> [What to work on] Look through the listing below, and wherever a line has the string "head", pull it out.

:: Source material

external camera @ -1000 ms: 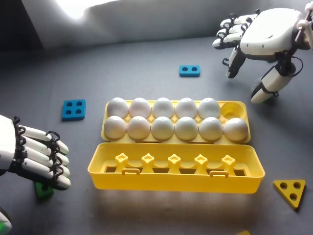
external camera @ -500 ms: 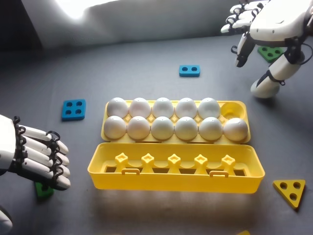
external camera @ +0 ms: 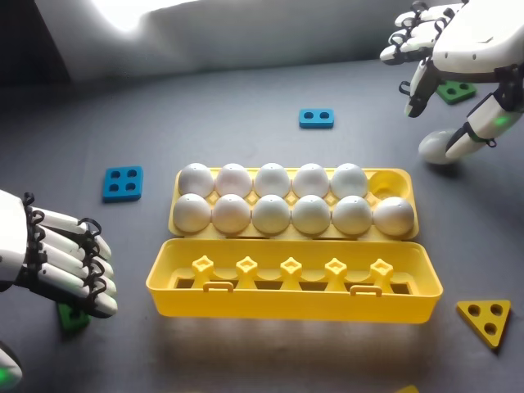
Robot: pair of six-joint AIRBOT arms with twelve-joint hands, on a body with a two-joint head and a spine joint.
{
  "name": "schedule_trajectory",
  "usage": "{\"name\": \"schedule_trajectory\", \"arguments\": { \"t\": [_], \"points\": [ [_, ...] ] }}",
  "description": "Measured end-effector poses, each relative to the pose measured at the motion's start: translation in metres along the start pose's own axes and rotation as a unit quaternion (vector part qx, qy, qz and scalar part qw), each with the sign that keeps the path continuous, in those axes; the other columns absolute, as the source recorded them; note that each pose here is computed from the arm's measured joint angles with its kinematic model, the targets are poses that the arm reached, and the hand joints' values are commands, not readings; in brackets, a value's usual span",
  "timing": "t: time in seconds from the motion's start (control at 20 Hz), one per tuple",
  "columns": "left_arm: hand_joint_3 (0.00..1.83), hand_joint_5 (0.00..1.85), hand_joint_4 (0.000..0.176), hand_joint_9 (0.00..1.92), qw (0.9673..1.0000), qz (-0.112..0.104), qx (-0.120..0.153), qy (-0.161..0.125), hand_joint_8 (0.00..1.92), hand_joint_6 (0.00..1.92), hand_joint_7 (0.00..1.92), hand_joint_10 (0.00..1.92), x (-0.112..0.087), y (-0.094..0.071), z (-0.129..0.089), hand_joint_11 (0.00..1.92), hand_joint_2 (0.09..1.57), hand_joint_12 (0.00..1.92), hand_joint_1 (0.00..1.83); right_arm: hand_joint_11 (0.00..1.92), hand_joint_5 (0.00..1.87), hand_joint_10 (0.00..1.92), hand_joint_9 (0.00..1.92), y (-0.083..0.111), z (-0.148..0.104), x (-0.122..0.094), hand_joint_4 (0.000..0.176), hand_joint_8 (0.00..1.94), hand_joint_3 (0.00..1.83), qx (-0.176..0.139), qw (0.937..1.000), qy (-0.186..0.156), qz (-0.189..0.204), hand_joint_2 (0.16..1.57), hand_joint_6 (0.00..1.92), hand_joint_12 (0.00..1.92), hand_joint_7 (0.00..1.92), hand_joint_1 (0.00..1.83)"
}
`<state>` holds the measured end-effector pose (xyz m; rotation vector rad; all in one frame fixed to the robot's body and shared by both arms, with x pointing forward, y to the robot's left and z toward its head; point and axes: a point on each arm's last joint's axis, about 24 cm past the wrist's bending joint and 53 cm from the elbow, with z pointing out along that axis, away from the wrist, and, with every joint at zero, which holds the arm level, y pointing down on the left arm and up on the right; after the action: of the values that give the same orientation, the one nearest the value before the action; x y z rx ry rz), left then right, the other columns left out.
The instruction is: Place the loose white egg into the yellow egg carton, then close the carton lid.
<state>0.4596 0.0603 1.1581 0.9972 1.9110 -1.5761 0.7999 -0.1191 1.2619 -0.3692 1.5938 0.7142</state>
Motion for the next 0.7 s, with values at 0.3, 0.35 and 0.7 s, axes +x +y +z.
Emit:
{"name": "schedule_trajectory", "arguments": {
  "t": [0.3,0.35,0.7],
  "points": [
    [0.00,0.32,0.000,0.25,1.0000,0.000,0.000,0.000,0.00,0.00,0.31,0.00,0.000,0.000,0.000,0.00,1.15,0.49,0.00,0.00,0.90,0.00,0.10,-0.010,-0.004,0.009,0.150,0.00,0.00,0.012,0.9999,0.010,-0.003,0.80,0.01,0.00,0.17,0.84],
    [0.00,0.30,0.000,0.24,1.0000,0.000,0.000,0.000,0.00,0.00,0.30,0.00,0.000,0.000,0.000,0.00,1.15,0.46,0.00,0.00,0.91,0.00,0.09,-0.011,-0.004,0.010,0.140,0.00,0.00,0.013,0.9999,0.011,-0.003,0.81,0.01,0.00,0.16,0.85],
    [0.00,0.30,0.000,0.24,1.0000,0.001,0.000,0.001,0.00,0.00,0.30,0.00,0.000,0.000,0.000,0.00,1.16,0.43,0.00,0.00,0.89,0.01,0.11,-0.013,-0.006,0.024,0.158,0.00,0.00,0.015,0.9996,0.025,-0.005,0.81,0.00,0.00,0.17,0.83]
  ]
}}
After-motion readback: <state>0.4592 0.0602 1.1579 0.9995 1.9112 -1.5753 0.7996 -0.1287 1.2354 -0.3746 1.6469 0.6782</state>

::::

> [Reply to the task]
Robot: pair of six-joint AIRBOT arms with twelve-joint hands, on a body with a two-joint head and a spine joint.
`<state>` holds the measured end-effector pose (xyz m; rotation vector rad; all in one frame fixed to the robot's body and shared by both arms, with x pointing forward, y to the robot's left and z toward its head; point and axes: a point on each arm's last joint's axis, about 24 cm past the wrist's bending joint and 53 cm from the elbow, with z pointing out along that axis, away from the wrist, and, with every joint at zero, which holds the arm level, y pointing down on the left arm and up on the right; after the action: of the values that give the same orientation, the one nearest the value before the action; x y z rx ry rz), left then right, the other columns left out.

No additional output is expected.